# Different possibilities for realizing the bipolar image processing tasks in CNN field

Ari Paasio<sup>\*</sup> Asko Kananen<sup>\*</sup> Lauri Koskinen<sup>\*</sup> and Kari Halonen<sup>\*</sup>

Abstract — In this paper we compare different possibilities to implement bipolar image processing tasks required in an algorithm that is proposed for video image segmentation. It is shown that many simple operations are required to be executed many times and that these operations can be implemented with logic circuits more effectively than using conventional CNN analog approaches.

#### 1 Introduction

In many image processing algorithms suggested to be evaluated with a Cellular Nonlinear Network Universal Machine [1] there are only few gray scale operations after which the actual processing and analysis is performed with bipolar image masks. One of these algorithms has been reported in [2] where the processing result is a segmentation result form a video image sequence. Because the grayscale operations often have stricter requirements for coefficient accuracies, a good alternative to achieve high spatial resolution in the image processor is to separate the tasks into different categories and then to assign a separate structure for each of these tasks. Such a structure has been suggested to be used in the construction of parallel arrays in [3].

Because in the algorithms the processing results are used as initial values for further steps it is advantageous to have the processor grid size equal to the size of the image. This is rather difficult to achieve with gray-scale processing blocks, but the methods overviewed in this paper make the integration of a full size B/W processor possible.

Here we will concentrate on analyzing the requirements from the hardware point of view to realize the algorithm of [2]. In our overview the suggested templates are divided into categories depending on their complexities. The roles of more complex templates in the performance of the algorithm are analyzed and some replacements of a single template by a set of more simple templates are suggested.

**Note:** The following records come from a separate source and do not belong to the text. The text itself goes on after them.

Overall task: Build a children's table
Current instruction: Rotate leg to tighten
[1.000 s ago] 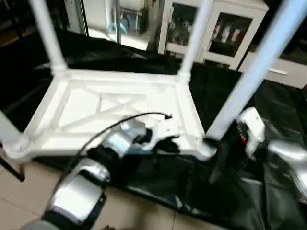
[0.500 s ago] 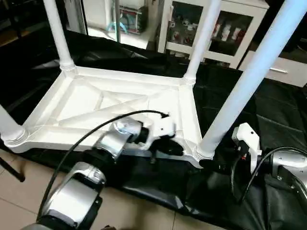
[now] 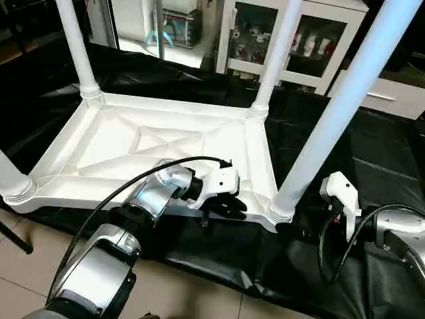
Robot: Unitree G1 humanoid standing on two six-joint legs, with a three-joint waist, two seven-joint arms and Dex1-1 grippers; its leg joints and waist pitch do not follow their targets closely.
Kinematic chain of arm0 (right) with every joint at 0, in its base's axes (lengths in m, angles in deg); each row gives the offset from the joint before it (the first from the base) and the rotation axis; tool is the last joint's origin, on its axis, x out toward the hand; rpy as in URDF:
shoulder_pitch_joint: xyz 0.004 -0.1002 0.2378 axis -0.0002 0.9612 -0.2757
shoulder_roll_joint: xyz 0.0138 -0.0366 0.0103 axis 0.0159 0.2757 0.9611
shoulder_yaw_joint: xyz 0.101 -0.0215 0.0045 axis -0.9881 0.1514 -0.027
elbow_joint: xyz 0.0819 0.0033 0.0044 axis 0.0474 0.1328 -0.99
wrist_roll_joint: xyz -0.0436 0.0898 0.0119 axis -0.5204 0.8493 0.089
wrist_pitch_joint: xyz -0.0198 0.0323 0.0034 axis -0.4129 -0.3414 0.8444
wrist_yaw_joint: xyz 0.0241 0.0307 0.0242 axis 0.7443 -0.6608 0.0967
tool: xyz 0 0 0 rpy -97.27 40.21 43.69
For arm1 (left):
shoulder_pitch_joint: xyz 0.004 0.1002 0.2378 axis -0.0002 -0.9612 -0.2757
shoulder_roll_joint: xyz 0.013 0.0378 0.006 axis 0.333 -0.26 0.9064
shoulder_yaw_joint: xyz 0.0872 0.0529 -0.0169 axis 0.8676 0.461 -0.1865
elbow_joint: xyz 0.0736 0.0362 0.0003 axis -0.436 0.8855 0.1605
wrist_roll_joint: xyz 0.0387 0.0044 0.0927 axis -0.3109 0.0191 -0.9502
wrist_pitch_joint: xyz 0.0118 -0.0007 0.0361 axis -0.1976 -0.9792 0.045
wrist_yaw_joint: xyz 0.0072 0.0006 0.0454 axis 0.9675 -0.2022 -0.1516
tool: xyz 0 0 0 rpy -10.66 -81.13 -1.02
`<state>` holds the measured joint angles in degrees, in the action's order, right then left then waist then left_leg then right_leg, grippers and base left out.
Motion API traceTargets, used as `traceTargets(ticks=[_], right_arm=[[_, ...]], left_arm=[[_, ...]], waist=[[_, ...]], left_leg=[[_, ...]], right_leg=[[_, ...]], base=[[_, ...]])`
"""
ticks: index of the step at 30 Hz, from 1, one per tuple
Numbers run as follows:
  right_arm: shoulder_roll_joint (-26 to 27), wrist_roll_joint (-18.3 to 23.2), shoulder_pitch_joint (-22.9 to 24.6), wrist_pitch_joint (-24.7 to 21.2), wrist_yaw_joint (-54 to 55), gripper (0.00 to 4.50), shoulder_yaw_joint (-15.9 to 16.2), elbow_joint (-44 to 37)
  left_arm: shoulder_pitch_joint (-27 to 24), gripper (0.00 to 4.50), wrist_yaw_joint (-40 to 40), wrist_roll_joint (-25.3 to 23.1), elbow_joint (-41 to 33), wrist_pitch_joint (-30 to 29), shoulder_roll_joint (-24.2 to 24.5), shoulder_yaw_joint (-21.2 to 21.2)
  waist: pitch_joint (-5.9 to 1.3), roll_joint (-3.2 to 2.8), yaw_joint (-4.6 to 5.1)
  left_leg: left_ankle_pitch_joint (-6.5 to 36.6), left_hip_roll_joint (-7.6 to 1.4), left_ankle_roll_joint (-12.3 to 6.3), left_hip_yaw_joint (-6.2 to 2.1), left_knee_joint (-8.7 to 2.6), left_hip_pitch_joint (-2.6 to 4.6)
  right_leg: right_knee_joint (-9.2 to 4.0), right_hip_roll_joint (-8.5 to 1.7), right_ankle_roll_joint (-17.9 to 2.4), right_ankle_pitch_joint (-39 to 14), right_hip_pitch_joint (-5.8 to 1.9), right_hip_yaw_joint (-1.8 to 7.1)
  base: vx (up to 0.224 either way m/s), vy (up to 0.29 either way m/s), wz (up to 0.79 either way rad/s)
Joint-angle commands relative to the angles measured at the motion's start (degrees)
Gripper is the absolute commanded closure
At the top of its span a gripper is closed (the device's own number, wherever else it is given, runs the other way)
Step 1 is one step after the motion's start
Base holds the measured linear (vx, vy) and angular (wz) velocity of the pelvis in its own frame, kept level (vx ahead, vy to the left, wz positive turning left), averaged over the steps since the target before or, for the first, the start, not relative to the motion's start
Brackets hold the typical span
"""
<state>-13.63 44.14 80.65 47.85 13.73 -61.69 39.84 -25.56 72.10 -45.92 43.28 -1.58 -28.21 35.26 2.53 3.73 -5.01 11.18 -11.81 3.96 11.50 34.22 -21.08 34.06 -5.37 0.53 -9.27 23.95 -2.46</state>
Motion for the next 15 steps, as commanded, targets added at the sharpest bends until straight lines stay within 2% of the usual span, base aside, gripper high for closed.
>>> traceTargets(ticks=[1,3,5,6,12,15], right_arm=[[-0.6,-0.1,-0.2,0.3,-0.3,0.00,-0.1,-0.8],[-0.7,-0.3,-0.2,0.5,-0.4,0.00,0.0,-0.4],[-0.9,-0.4,-0.3,0.5,-0.5,0.00,0.0,-0.4],[-0.9,-0.5,-0.3,0.5,-0.6,0.00,0.0,-0.3],[-0.8,-0.8,-0.6,0.6,-0.6,0.00,0.2,-0.3],[-0.4,-0.8,-1.0,0.5,-0.4,0.00,0.4,-0.3]], left_arm=[[0.0,3.14,-0.5,-0.3,-1.1,-0.4,-0.4,-0.1],[-0.1,3.13,-0.4,-0.3,-1.3,-0.6,-0.5,0.3],[-0.3,2.84,-0.5,-1.0,-1.3,-0.3,-0.4,1.0],[-0.3,2.84,-0.5,-1.2,-1.2,-0.3,-0.4,1.2],[-0.5,2.34,-2.1,-3.9,-0.2,1.0,0.3,3.1],[-0.4,2.22,-1.3,-4.9,0.1,-0.8,1.1,4.2]], waist=[[-3.37,0.47,0.07],[-3.34,0.51,0.04],[-3.30,0.50,0.07],[-3.30,0.45,0.07],[-3.39,0.46,0.09],[-3.33,0.40,0.13]], left_leg=[[10.9,-1.76,-3.82,-0.61,-4.06,0.78],[11.3,-1.73,-3.83,-0.61,-4.05,0.79],[12.1,-1.75,-3.54,-0.65,-4.11,0.81],[12.3,-1.76,-3.40,-0.67,-4.11,0.82],[11.6,-1.76,-3.43,-0.69,-4.07,0.83],[12.1,-1.79,-3.35,-0.69,-4.12,0.88]], right_leg=[[-3.27,-2.75,-13.6,-8.7,-2.89,1.71],[-3.38,-2.78,-13.4,-9.7,-2.91,1.70],[-3.55,-2.81,-12.9,-11.3,-2.89,1.71],[-3.61,-2.80,-12.7,-11.7,-2.85,1.73],[-3.46,-2.74,-12.7,-10.7,-2.89,1.69],[-3.47,-2.73,-12.8,-11.0,-2.86,1.70]], base=[[0.000,0.000,0.00],[0.000,0.000,0.00],[0.000,0.000,0.00],[0.000,0.000,0.00],[0.000,0.000,0.00],[0.000,0.000,0.00]])
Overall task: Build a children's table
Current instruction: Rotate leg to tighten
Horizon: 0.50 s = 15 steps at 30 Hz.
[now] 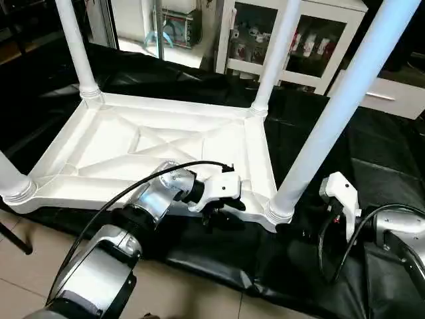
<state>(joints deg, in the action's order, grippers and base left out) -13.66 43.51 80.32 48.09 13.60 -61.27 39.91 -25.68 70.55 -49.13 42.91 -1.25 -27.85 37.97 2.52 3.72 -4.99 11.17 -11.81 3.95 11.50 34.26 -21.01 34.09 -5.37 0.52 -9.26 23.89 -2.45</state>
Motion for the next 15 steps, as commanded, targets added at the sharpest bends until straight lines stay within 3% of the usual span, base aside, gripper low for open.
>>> traceTargets(ticks=[1,5,14,15], right_arm=[[-0.4,-0.2,-0.7,0.3,-0.3,0.00,0.0,-0.4],[-0.2,-0.2,-0.8,0.5,-0.5,0.00,0.1,-0.2],[0.0,-0.4,-1.7,0.6,-0.8,0.00,0.4,0.5],[0.1,-0.4,-2.0,0.6,-0.8,0.00,0.6,0.6]], left_arm=[[-0.3,2.55,0.3,-1.7,0.5,-1.3,0.7,1.5],[-0.3,2.67,-0.7,-1.7,0.8,-2.3,0.5,1.1],[0.0,3.51,-3.2,-1.6,2.6,-3.8,-0.3,0.2],[0.0,3.52,-3.7,-1.8,2.8,-3.9,-0.2,0.3]], waist=[[-3.27,0.38,0.09],[-3.24,0.56,0.14],[-3.15,0.70,0.10],[-3.14,0.99,0.12]], left_leg=[[12.3,-1.78,-3.26,-0.69,-4.20,0.84],[13.2,-1.75,-2.87,-0.71,-4.19,0.82],[13.8,-1.72,-2.81,-0.75,-4.23,0.82],[14.1,-1.73,-2.73,-0.77,-4.23,0.84]], right_leg=[[-3.57,-2.76,-12.7,-11.5,-2.76,1.69],[-3.77,-2.83,-12.1,-13.7,-2.73,1.71],[-4.03,-2.81,-11.4,-15.7,-2.60,1.64],[-4.09,-2.84,-11.0,-16.8,-2.56,1.62]], base=[[0.000,0.000,0.00],[0.000,0.000,0.00],[0.000,0.000,0.00],[0.000,0.000,0.00]])
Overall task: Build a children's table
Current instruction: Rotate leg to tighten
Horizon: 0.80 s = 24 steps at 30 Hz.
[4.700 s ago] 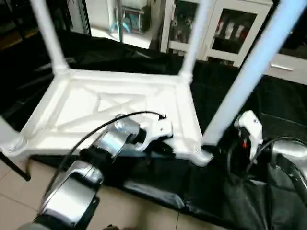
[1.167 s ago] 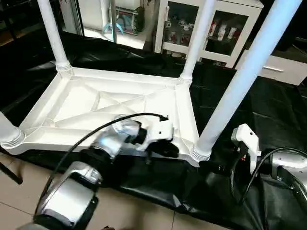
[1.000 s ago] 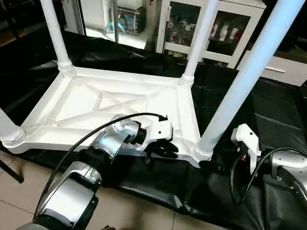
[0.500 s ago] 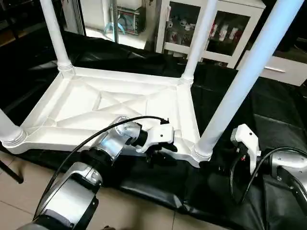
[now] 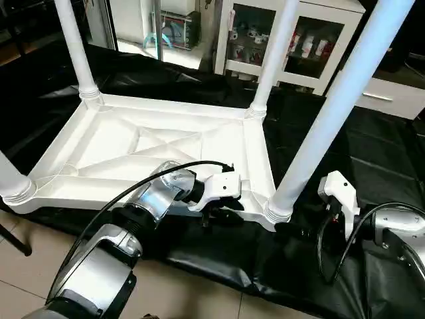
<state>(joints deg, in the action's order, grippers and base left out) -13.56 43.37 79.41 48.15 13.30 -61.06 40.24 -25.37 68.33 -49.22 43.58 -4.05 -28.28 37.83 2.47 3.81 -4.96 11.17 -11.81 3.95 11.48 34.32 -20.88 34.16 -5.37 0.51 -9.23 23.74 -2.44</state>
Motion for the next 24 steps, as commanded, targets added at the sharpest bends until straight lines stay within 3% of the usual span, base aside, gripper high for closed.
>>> traceTargets(ticks=[1,3,6,9,10,16,24], right_arm=[[0.0,-0.3,-1.1,0.6,-0.5,0.00,0.4,0.3],[0.2,-0.4,-1.4,0.5,-0.4,0.00,0.5,0.4],[0.6,-0.5,-2.0,0.5,-0.3,0.00,0.7,0.5],[0.9,-0.6,-2.6,0.9,-0.3,0.00,0.8,1.2],[0.8,-0.8,-2.9,1.2,-0.5,0.00,0.8,1.8],[0.4,-2.6,-3.9,2.8,-1.1,0.00,1.9,4.8],[2.9,-4.4,-7.9,5.6,-2.4,0.00,4.3,11.5]], left_arm=[[-0.3,3.62,-1.6,-1.7,2.1,-1.1,0.2,0.4],[-0.3,3.91,-1.9,-1.8,2.1,-1.2,0.3,0.4],[-0.4,3.94,-2.2,-1.9,2.1,-1.1,0.4,0.6],[-0.8,4.40,-1.8,-2.3,1.9,-0.9,0.4,1.2],[-1.0,4.37,-1.5,-2.4,1.9,-0.7,0.5,1.5],[-1.2,4.44,0.6,-2.6,1.5,0.5,1.0,2.7],[-1.5,4.44,2.9,-2.7,0.8,2.9,1.5,3.5]], waist=[[-3.04,0.80,0.09],[-3.04,1.00,0.15],[-2.99,0.62,0.11],[-3.06,0.73,0.22],[-3.03,0.31,0.20],[-3.16,0.55,0.27],[-3.35,0.16,0.40]], left_leg=[[14.4,-1.74,-2.69,-0.77,-4.34,0.75],[14.8,-1.74,-2.43,-0.82,-4.37,0.69],[15.2,-1.73,-2.14,-0.93,-4.48,0.70],[15.5,-1.72,-1.81,-0.95,-4.53,0.68],[15.7,-1.72,-1.72,-0.97,-4.57,0.74],[15.3,-1.70,-1.81,-0.89,-4.47,0.68],[13.7,-1.68,-2.16,-0.74,-4.31,0.74]], right_leg=[[-4.23,-2.84,-10.8,-17.4,-2.35,1.62],[-4.37,-2.85,-10.1,-18.9,-2.33,1.59],[-4.51,-2.89,-9.7,-19.9,-2.22,1.61],[-4.50,-2.84,-9.6,-19.5,-2.26,1.58],[-4.53,-2.86,-9.7,-19.4,-2.19,1.62],[-4.38,-2.82,-10.6,-17.6,-2.29,1.59],[-3.78,-2.65,-12.9,-12.4,-2.53,1.55]], base=[[0.000,0.000,0.00],[0.000,0.000,0.00],[0.000,0.000,0.00],[0.000,0.000,0.00],[0.000,0.000,0.00],[0.000,0.000,0.00],[0.000,0.000,0.00]])
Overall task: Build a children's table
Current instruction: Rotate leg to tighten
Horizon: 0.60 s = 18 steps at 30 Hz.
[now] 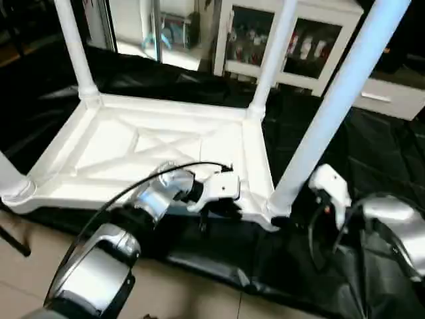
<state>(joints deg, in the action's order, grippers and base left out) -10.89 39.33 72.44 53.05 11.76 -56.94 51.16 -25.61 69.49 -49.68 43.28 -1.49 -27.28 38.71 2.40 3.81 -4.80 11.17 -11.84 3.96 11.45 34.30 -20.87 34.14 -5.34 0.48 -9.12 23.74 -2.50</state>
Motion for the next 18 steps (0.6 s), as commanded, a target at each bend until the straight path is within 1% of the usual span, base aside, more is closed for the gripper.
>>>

A comparison is made between different hardware solutions where it will be shown that if only simple B/W operations are to be executed, solutions originating from digital approach are the best solutions

in every considered measure.

### 2 Required operations

Here we will list and categorize the B/W templates required in the video image segmentation algorithm [2]. The following categories are used. B/W operations with nonmonotonic outputs are assigned to *Class1* and the actual threshold logic operations are assigned to *Class2*. The rest of the templates fall into the last category Class3. The division follows a principle where all the considered alternatives for hardware can process *Class3* templates. The other classes require a more complicated hardware, the *Class1* operations being most difficult to perform. In the Motion Detection part of the algorithm only one template is required. This template is SMALL-KILLER, and it is categorized to belong to *Class1*. At first, the existence of this type of template in the algorithm might suggest, that the there are not much possibilities in the selection of the hardware realization. However, instead of trying to implement the complex dynamics of SMALLKILLER, we suggest that the task performed by the SMAL-LKILLER is divided into small tasks that belong to Class3. In this case we can use simple binary morphology to achieve the nearly same result. By analyzing the purpose of the SMALLKILLER template in the algorithm it can be concluded that it is not important to obtain exactly the same result that would be obtained by using the original template. As far as small objects from the image are removed the task of SMALLKILLER is achieved. An attractive feature of binary morphological operations is that they belong to *Class3* offering more possibilities in selection of the calculation platform. In the task for Remarkable Feature Extraction the following templates are used. Templates that belong to *Class3* are bipolar morphology operations and RESTORATION. A more complex template (HOLLOW, Class2) is also required. Again, by inspecting the purpose of using the HOLLOW template we can conclude that nearly the same result is obtained by using consecutive binary morphological operations. As will be discussed later, it can be both faster and more power efficient to use many simple operations to replace one more complex task if at the same time a possibility to use faster pro-

<sup>\*</sup>Helsinki University of Technology, Electronic Circuit Design Laboratory, Department of Electrical and Communications Engineering, P.O.Box 3000, FIN-02015 HUT, Finland. E-mail:apa@ecdl.hut.fi, Tel: +358-9-4515013, Fax: +358-9-4512269.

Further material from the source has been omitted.